Tuesday, April 19, 2011

Hard Times a Comin’ to the Prairie?

It looks like this is shaping up to be a rough weather year. The entire state is experiencing drought conditions. My prairie is in an area of severe drought according to the US Drought Monitor. Just to the west of Fort Worth, wildfires have burned over 150,000 acres (strikethrough because news sources do not agree on this number and it keeps going up). When the wind blows from the west, smoke fills the already polluted DFW skies. 

The City of Plano implemented Stage 1 water conservation measures today. Not because of drought, but because invasive zebra mussels from Russia are clogging the pipes from Lake Texoma which supplies raw water to the North Texas Municipal Water District and Plano.

When it does rain, the rain is accompanied by high winds, if not tornadoes, lightning, and hail.
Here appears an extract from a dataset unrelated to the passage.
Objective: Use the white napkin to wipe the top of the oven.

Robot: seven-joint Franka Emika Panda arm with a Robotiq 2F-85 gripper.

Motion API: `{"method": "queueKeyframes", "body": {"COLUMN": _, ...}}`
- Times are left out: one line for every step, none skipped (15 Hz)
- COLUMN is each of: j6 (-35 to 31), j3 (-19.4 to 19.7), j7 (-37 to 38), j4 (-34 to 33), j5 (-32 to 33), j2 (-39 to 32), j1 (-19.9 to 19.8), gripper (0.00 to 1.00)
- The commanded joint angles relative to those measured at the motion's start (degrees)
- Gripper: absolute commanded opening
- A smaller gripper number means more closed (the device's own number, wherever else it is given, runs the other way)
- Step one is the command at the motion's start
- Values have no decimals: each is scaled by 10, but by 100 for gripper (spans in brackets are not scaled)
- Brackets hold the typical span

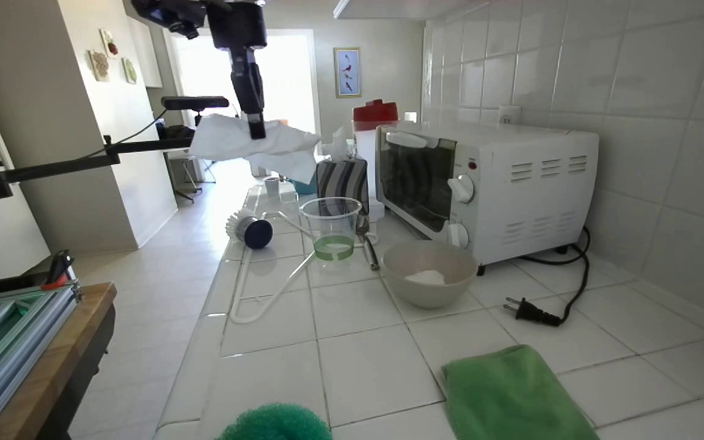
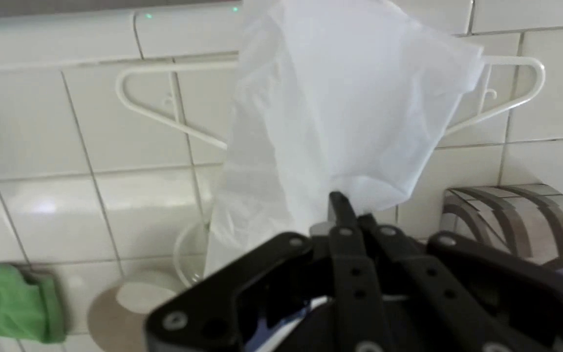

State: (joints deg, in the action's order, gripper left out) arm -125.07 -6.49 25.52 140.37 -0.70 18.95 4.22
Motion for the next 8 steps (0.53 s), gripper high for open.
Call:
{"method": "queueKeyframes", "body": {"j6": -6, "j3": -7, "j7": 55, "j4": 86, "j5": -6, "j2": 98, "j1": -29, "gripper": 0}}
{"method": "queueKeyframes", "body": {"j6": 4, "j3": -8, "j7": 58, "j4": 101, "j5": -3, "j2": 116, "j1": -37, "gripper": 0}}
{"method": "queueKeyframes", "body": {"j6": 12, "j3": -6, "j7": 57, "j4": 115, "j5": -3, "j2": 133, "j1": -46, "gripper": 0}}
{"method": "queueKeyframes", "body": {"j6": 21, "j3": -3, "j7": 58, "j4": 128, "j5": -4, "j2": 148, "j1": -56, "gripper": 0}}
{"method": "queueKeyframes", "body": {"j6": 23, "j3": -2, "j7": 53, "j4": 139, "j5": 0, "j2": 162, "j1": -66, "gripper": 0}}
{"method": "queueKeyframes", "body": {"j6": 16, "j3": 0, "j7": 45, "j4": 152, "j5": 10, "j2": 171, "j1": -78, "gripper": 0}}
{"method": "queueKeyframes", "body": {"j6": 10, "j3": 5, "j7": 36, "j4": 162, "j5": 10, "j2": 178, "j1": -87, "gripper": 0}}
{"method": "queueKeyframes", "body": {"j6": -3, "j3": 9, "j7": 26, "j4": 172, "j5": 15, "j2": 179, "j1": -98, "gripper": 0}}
This was the scene in my prairie vegetable garden last Thursday night. This is not nearly as bad as others experienced, but the hail was large enough to cause damage to some of my plants.

A dry line passed through the area tonight kicking off another round of storms. Again, I was lucky and got a little rain and just a little hail. After the rain passed, I went outside and took a few pictures.

Flowers are filling in on the prairie and the pale-leaf yucca is finally blooming. The flower stalk first started poking up through the leaves a month ago.

 Here is a close up of the flowers or are they bug umbrellas?

 More blooms on the prairie.

This butterfly was taking shelter on a switchgrass leaf. I need to work on identifying this butterfly. It does not look familiar and the wing shape seems a bit unusual. Update: the butterfly is a variegated fritillary.

Last week's rain triggered a flower on this rain lily. After I enlarged the photo, I noticed the flower was covered in thrips and some other insect (maybe a stink bug) was on the underside of a petal. I will let them be. That is nature on the prairie. Looks like the yucca flower has thrips too.

Rain causes bee brush to produce sprays of tiny, fragrant flowers as well. Bluebonnet, mealycup sage, red yucca, cutleaf daisy, and prairie verbena are also blooming in this photo.

This is a non-native hardy amaryllis that provides vibrant red color every spring. 


  1. I'd trade you minor hail for rain. We've had 3" total in more than 6 months, all at one time...

    Your butterfly reminds me of the Question Mark, a brushfoot.